ORFANI DEL BOSS – Antonino e Maurizio Lo Giudice sono i pentiti figli del defunto boss del quartiere Santa Caterina di Reggio Calabria, Giuseppe, ucciso ad Acilia. In tutto i fratelli Lo Giudice erano dodici. I ragazzi si forgiarono durante l’infuriare della guerra di mafia scoppiata dopo l’assassinio del boss Paolo De Stefano, il 13 ottobre 1985, ad opera dei sicari al soldo del “supremo”, Pasquale Condello, ora detenuto per una condanna all’ergastolo. In quegli anni, i Lo Giudice innescarono una violenta faida con la famiglia Rosmini, anch’essa schierata con Pasquale Condello, a causa dell’uccisione di Ernesto Rosmini, avvenuta nel 1986. Una lotta virulenta, che provocò una decina di omicidi. 

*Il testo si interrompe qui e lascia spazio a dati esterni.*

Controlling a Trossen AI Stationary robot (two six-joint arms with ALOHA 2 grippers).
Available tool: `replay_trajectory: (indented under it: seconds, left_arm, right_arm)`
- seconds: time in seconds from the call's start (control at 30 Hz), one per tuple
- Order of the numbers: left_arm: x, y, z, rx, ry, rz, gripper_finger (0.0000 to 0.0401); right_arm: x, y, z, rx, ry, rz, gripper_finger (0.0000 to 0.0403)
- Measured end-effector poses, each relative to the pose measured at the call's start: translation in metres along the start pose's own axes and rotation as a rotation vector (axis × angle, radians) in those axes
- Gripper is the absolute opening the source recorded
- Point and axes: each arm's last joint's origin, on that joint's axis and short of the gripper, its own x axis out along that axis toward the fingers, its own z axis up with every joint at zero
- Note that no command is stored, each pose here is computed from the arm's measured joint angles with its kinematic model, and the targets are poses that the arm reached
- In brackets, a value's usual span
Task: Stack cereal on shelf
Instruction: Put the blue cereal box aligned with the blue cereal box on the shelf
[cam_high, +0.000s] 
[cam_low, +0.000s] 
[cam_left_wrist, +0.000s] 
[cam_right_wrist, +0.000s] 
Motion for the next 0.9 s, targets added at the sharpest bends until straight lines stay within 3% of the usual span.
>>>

GLI AFFARI DELLA FAMIGLIA – Lo Giudice e Rosmini, sotto l’alta garanzia di Condello, diventarono poi alleati.   Dopo la “pace” di ndrangheta, a metà degli anni ’90 e con l’operazione Olimpia, emersero i nuovi assetti di comando nelle ‘ndrine di Reggio Calabria. I figli di “Peppe” Lo Giudice si interesseranno solo di usura e commercio di frutta e verdura e restarono fuori dagli appalti pubblici e privati, settore dove primeggiano i Libri, i Tegano, i Condello e tutta la galassia delle famiglie a loro collegate. Affari in tutta Italia e nei settori più svariati quelli che gestiva la cosca Lo Giudice. Nino li ha descritti minuziosamente nel Tribunale di Reggio Calabria.  La cosca Lo Giudice, secondo quanto ha riferito il pentito rispondendo alle domande del pm, Beatrice Ronchi, gestiva una serie di attività economiche utilizzando i proventi delle estorsioni: commercio di automobili di lusso e commercio di legname a Milano e di gioielli a Prato, investimenti nel settore immobiliare a Padova. Attività che venivano curate dallo stesso Nino Lo Giudice soprattutto dopo l’arresto del fratello Luciano.  

GLI ATTENTATI AI GIUDICI REGGINI – Nel 2010 le cosche cominciano ad alzare il tiro su obiettivi istituzionali, come la Procura generale e lo stesso Pg, Salvatore Di Landro, oggetto di attentati dinamitardi. Poi arrivarono l’arresto e il pentimento di Nino Lo Giudice.   Tra le prime rivelazioni fatte ci furono proprio quelle relative agli attentati ai magistrati reggini. Lo Giudice si è autoaccusato delle bombe alla Procura generale ed al Pg Di Landro chiamando in causa anche il fratello Luciano Lo Giudice, Antonio Cortese, ritenuto l’armiere della cosca, e Vincenzo Puntorieri.